You can search and arrange calls using PowerDesk’s Group feature, as shown in Figure B. Several predefined Call Groups such as Active Calls, My Active Assignments, and Overdue Calls are available but you can create new groups when needed. Once a particular Call Group is selected, the calls can be displayed in several formats including a list or grid view. Call Groups give you a high level of control over how you view calls, but the default navigation of individual call tickets and the group selection processes isn’t overly intuitive and takes time to master.
|HEAT PowerDesk Call Group menu|
You can create new assignments at any time and can route both new and existing assignments to other techs. You must keep in mind, however, that PowerDesk doesn’t track changes to an assignment’s owner (i.e., tech); only the current owner is listed. You can manually send an e-mail notification when an assignment is routed or escalated to a particular tech and this process can be expedited using an Auto Task, but it cannot be totally automated.
Integration with other systems and add-on modules
If your help desk wants a complete CRM solution, HEAT PowerDesk can be integrated with FrontRange Solutions’ GoldMine Sales And Marketing contact management system.
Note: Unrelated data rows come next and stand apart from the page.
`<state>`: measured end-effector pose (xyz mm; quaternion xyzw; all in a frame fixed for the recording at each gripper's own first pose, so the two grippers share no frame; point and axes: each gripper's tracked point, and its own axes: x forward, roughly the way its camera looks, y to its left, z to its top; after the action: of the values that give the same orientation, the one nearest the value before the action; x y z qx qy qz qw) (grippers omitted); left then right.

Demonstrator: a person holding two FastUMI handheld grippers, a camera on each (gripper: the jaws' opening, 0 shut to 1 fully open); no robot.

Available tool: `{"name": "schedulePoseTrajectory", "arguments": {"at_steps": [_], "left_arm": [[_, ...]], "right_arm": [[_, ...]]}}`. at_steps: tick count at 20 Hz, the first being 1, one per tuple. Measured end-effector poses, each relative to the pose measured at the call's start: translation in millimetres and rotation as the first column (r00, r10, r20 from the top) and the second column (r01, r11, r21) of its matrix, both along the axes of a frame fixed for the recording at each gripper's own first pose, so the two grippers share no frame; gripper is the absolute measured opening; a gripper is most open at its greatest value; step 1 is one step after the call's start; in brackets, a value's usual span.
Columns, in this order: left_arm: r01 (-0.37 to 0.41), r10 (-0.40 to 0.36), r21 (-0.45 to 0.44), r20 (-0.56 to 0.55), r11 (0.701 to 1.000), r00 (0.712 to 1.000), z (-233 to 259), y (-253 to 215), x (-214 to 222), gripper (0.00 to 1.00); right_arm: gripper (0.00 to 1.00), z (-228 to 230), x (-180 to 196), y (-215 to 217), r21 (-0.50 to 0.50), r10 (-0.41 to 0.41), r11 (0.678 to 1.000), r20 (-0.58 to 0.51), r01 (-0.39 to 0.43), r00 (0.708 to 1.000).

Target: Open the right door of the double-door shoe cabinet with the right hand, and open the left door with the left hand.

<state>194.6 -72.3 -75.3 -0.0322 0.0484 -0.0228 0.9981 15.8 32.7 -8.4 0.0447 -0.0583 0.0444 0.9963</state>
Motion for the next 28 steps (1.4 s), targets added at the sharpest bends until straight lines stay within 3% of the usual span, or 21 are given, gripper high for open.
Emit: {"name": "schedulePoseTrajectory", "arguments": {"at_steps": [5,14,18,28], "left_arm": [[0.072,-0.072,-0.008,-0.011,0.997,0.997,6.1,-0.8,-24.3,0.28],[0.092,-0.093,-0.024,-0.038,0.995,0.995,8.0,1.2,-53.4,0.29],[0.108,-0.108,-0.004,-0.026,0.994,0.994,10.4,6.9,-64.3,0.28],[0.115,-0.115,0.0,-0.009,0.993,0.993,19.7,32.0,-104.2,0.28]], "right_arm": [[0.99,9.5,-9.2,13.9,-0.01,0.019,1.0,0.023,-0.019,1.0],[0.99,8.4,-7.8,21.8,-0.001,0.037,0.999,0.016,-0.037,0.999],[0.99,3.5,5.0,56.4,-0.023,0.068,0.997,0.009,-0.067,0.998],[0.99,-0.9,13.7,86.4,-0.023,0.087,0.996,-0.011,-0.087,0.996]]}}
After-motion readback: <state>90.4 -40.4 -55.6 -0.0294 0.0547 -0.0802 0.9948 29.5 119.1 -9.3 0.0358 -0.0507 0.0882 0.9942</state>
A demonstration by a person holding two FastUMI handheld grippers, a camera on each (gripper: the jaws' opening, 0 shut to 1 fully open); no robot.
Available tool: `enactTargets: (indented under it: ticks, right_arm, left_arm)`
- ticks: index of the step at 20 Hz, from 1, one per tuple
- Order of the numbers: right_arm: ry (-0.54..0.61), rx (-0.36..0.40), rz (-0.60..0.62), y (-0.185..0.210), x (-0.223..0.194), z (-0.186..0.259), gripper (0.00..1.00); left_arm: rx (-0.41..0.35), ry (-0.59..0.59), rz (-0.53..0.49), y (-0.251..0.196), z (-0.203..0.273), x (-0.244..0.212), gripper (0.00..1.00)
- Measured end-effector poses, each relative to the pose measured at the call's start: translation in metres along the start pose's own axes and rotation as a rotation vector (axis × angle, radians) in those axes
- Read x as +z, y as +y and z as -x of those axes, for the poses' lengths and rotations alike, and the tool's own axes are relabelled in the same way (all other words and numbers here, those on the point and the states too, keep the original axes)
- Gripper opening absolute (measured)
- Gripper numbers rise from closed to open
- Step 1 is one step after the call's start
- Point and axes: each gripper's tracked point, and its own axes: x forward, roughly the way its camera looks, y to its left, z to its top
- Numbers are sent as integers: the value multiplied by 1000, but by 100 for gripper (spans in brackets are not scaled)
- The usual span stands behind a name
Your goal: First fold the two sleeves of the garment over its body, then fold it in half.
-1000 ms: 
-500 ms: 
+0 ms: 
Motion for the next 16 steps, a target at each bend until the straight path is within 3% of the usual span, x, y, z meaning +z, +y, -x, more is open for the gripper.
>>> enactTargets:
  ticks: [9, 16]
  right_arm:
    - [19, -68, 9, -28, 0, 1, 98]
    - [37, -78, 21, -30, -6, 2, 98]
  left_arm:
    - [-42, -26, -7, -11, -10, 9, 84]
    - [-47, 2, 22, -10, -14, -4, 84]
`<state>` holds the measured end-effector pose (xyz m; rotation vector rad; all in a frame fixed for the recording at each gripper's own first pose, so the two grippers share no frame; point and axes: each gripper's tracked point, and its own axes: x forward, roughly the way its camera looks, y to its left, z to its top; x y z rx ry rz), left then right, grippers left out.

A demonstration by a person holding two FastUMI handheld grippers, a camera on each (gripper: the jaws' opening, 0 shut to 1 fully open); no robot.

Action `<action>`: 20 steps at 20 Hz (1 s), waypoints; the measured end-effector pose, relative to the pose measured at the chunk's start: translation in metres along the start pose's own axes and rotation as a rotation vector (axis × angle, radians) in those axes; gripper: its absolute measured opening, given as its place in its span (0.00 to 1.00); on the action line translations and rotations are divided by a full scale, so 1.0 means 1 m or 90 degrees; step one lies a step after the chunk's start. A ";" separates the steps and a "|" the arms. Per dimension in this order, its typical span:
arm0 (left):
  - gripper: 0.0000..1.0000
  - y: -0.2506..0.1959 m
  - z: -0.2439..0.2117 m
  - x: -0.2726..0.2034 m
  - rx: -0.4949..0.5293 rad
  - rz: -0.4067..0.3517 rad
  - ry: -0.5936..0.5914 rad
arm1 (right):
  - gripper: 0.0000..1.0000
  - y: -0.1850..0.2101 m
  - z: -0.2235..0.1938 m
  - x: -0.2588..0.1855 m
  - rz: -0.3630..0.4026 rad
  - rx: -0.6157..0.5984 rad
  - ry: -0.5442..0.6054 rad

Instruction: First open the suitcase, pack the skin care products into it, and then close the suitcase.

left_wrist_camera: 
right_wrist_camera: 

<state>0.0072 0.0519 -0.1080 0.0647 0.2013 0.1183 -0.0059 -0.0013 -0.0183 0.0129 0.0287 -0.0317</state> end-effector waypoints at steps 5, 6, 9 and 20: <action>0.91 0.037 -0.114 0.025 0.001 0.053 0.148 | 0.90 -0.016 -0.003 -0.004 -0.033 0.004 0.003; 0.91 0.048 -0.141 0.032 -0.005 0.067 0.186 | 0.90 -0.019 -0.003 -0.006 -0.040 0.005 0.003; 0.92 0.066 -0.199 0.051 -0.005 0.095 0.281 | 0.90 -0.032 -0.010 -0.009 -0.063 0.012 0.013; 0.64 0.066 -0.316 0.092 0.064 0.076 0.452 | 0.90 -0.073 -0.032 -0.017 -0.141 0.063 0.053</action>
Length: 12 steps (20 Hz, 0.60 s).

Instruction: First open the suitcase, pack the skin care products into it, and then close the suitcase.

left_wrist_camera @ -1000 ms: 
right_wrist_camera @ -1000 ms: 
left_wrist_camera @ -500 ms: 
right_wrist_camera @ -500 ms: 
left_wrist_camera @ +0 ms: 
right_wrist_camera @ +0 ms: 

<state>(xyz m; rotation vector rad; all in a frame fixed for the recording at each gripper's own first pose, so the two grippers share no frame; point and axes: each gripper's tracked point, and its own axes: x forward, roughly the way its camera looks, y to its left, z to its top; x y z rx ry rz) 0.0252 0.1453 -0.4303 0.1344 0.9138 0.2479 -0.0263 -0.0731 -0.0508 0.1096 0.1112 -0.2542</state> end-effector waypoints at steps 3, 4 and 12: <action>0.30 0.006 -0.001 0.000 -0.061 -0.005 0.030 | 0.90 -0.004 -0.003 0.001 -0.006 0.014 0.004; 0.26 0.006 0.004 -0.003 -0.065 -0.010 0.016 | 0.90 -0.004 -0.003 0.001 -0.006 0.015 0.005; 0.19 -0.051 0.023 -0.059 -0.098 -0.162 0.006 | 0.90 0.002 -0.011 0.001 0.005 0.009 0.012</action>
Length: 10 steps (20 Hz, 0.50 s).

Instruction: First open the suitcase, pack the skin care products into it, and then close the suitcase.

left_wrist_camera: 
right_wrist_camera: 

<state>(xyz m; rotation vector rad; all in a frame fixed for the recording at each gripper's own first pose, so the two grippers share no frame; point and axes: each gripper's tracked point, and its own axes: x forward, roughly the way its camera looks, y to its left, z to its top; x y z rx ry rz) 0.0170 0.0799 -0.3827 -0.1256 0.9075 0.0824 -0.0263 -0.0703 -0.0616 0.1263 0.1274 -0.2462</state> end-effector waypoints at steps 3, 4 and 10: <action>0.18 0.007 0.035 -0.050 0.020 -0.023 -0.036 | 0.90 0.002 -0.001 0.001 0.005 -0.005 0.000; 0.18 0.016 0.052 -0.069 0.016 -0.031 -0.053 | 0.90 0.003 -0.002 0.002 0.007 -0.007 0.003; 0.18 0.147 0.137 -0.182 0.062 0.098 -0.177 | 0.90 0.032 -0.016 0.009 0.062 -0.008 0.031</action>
PowerDesk also offers the iHeat add-on module that allows technicians to access PowerDesk via a network connection and Web Browser. iHeat looks and feels identical to the regular PowerDesk client.
PowerDesk includes a fairly powerful knowledge base utility, called First Level Support, that is easy to use and allows techs to quickly transfer pertinent information directly to call tickets. Administrators can even set up key areas of a call ticket to automatically be included in knowledge base searches. Although a good feature, I found PowerDesk’s knowledge base more difficult to configure than one would expect in something categorized as an entry-level product.
PowerDesk allows help desks to track assets by entering equipment information for each customer, as shown in Figure C. Automated equipment auditing is not offered however. If your help desk tracks training and purchase order information, special call ticket forms and reports are also available for these items.
|HEAT PowerDesk Equipment Configuration screen|
Reporting and adaptability
HEAT PowerDesk offers a wide selection of canned reports, and graphs are available for most of them. The reporting tool is a separate executable called Answer Wizard that uses common metric-related questions as the starting point for defining the desired report. Custom reports can be created using Crystal Reports.
In terms of customization, PowerDesk is rather limited, but this is usually the case with entry-level, call-tracking packages. There are a set number of user definable fields in each key area of the system and although field labels and drop-down lists can be customized, you can’t add new fields or redesign call tracking forms.
System requirements and licensing
HEAT PowerDesk requires an Access 2000 or SQL Server 2000 database for the back end and the client requires Windows 95 or later. A license for a single concurrent user costs $795 and an evaluation version is available for download. The iHeat add-on costs $295 per user.
Although I believe PowerDesk’s high level of call detail and integrated knowledge base make it worthy of a second-look, organizations should be aware that training and setup time is likely to be greater than with other entry-level call tracking systems on the market.